TRY IT:
Within the listing below, please copy exactly the lines between the line holding "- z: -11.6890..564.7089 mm" and the line holding "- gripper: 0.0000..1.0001", inclusive.

RECORD SET:
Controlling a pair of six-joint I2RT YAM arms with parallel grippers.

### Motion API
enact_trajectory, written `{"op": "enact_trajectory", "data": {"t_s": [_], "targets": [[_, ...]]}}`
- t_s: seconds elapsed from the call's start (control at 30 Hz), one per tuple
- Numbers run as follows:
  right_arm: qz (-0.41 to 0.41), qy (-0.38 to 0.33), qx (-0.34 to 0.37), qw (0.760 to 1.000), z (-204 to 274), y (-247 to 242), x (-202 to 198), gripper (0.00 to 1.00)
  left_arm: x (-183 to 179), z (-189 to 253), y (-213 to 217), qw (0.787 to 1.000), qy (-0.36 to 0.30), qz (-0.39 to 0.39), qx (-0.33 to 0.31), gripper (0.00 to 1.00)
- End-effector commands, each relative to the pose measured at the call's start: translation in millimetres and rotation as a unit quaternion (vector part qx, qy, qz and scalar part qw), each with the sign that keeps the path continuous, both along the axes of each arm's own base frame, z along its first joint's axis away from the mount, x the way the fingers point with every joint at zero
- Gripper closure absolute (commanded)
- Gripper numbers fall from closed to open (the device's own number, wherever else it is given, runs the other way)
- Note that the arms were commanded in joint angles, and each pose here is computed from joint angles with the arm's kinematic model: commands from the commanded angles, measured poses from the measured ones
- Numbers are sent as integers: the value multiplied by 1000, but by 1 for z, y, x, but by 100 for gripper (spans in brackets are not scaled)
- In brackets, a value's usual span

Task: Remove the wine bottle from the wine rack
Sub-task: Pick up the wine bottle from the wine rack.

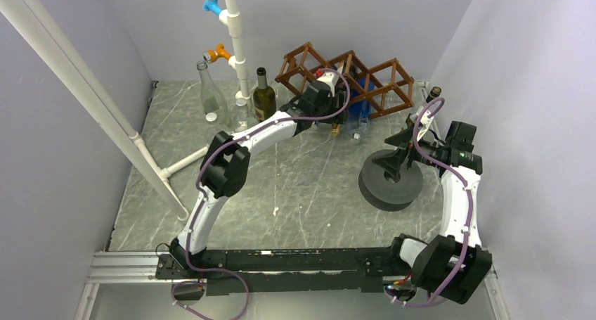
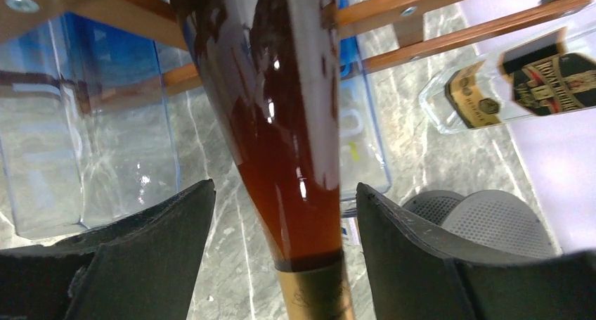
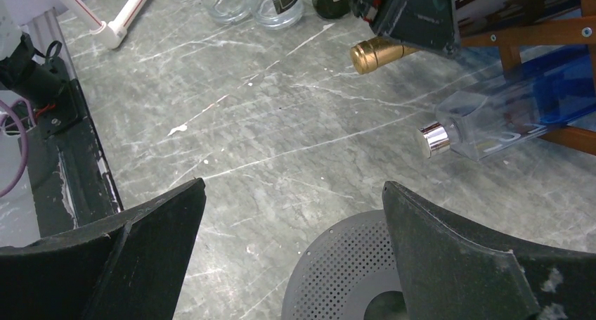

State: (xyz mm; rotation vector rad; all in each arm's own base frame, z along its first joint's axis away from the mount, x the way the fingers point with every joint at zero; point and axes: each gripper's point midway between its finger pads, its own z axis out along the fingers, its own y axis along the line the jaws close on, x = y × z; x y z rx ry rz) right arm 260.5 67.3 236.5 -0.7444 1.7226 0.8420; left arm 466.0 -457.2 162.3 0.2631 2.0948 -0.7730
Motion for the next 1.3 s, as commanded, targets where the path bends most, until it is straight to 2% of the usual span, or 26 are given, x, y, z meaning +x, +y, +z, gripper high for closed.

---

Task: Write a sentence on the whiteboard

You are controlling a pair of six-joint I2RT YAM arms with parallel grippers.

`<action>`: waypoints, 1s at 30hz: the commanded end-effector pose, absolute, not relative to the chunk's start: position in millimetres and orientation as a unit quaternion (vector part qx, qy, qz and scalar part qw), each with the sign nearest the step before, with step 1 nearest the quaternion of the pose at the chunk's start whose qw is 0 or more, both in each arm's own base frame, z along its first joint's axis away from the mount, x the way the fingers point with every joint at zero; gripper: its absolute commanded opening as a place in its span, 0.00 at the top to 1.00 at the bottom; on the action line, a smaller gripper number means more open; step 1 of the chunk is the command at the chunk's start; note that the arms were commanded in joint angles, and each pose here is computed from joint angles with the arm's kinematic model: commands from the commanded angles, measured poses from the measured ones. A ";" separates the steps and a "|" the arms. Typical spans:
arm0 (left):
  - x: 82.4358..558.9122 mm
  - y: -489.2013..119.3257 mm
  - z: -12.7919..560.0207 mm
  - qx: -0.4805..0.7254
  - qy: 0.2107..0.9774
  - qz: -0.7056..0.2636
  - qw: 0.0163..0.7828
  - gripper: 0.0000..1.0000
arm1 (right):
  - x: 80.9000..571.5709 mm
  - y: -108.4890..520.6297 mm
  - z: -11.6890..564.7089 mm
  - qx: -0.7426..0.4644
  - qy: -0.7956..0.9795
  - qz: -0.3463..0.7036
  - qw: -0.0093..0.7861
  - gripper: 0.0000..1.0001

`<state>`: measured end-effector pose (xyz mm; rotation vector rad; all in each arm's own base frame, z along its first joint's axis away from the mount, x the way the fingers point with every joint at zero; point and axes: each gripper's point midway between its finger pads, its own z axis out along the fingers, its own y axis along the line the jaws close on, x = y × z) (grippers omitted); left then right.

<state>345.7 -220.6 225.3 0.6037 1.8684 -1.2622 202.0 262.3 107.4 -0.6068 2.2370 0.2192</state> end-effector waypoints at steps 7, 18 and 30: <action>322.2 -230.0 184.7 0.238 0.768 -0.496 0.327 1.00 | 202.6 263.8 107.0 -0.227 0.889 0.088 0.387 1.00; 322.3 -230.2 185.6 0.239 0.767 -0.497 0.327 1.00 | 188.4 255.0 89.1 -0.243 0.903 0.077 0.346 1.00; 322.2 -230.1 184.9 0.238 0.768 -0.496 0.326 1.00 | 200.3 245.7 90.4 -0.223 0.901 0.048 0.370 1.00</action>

YOUR RESPONSE:
  - z: -11.6890..564.7089 mm
  - qx: -0.7426..0.4644
  - qy: -0.7956..0.9795
  - qz: -0.3463..0.7036
  - qw: -0.0093..0.7861
  - gripper: 0.0000..1.0001

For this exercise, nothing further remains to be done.